* Exercise directions: Give back, exactly as written, the lines from the beginning of the listing through the one that contains "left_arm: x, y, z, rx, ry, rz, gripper".

* Task inputs:
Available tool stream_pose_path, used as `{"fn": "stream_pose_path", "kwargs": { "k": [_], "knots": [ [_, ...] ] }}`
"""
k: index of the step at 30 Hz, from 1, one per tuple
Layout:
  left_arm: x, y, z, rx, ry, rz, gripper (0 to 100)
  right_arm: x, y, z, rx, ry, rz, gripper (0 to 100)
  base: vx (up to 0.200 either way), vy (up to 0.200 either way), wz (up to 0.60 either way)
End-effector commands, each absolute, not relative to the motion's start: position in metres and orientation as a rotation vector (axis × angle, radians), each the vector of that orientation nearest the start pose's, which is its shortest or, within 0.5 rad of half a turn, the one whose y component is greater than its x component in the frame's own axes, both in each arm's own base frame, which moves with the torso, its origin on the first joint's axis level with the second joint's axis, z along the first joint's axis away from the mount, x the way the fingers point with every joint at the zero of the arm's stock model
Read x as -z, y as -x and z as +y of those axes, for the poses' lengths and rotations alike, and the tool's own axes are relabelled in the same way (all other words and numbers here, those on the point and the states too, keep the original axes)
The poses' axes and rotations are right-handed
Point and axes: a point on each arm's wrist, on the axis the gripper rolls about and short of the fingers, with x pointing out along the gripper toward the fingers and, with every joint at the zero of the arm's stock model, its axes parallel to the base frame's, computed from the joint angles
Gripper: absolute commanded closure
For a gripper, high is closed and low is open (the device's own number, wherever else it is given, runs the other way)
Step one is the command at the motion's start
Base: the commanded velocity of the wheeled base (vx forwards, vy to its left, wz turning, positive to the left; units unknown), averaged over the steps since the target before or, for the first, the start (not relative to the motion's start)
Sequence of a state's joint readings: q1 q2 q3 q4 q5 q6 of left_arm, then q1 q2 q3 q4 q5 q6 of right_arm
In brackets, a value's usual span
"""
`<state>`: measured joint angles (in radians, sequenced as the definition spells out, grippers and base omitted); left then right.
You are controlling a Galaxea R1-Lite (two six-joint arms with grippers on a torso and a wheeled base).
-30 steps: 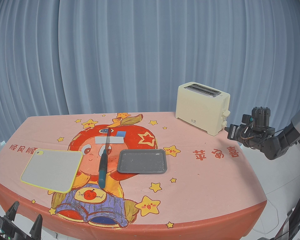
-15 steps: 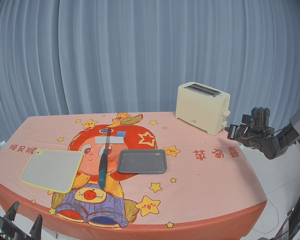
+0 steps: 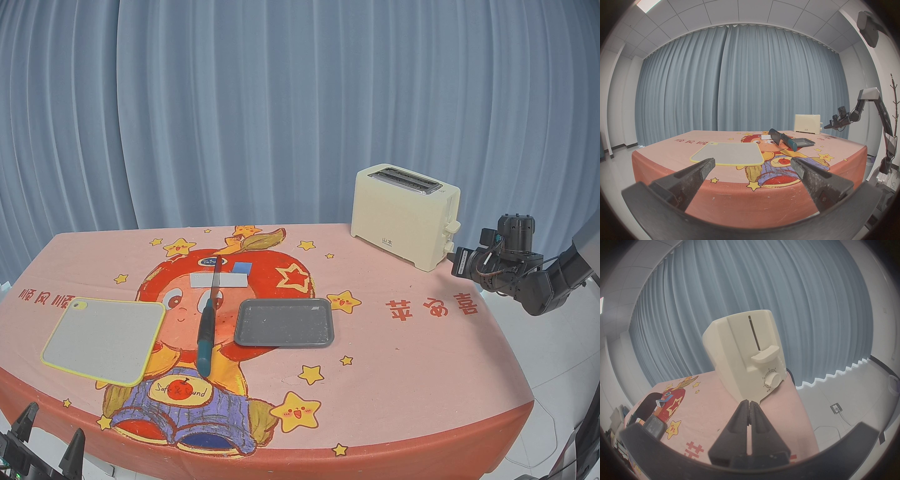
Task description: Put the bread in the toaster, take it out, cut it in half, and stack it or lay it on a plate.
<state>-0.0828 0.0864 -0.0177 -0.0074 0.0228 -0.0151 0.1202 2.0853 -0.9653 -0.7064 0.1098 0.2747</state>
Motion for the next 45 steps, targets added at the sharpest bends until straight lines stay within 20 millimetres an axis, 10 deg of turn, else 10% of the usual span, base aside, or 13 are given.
{"fn": "stream_pose_path", "kwargs": {
  "k": [1,45],
  "knots": [
    [-0.078,0.016,0.002,0.059,0.011,0.080,0,-0.094,-0.388,0.047,-0.164,-0.270,0.437,100,0.000,0.000,0.00],
    [-0.078,0.016,0.002,0.059,0.011,0.080,0,-0.085,-0.428,0.033,-0.121,-0.285,0.384,100,0.000,0.000,0.00]
  ]
}}
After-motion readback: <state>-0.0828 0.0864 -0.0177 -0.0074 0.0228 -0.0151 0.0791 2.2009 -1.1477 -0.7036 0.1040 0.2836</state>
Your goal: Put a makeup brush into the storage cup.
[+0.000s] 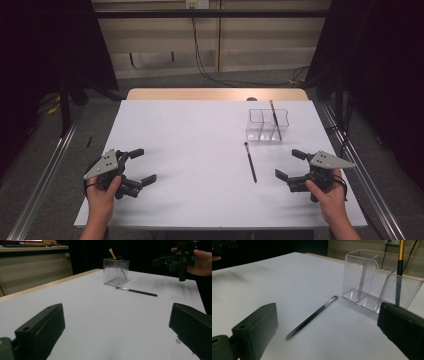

* Final answer:
Available tool stream_pose_path, used as `{"fn": "stream_pose_path", "kwargs": { "k": [_], "knots": [ [_, ...] ] }}`
"""
k: index of the step at 30 Hz, from 1, one per tuple
Layout:
  left_arm: x, y, z, rx, ry, rz, gripper (0 to 100)

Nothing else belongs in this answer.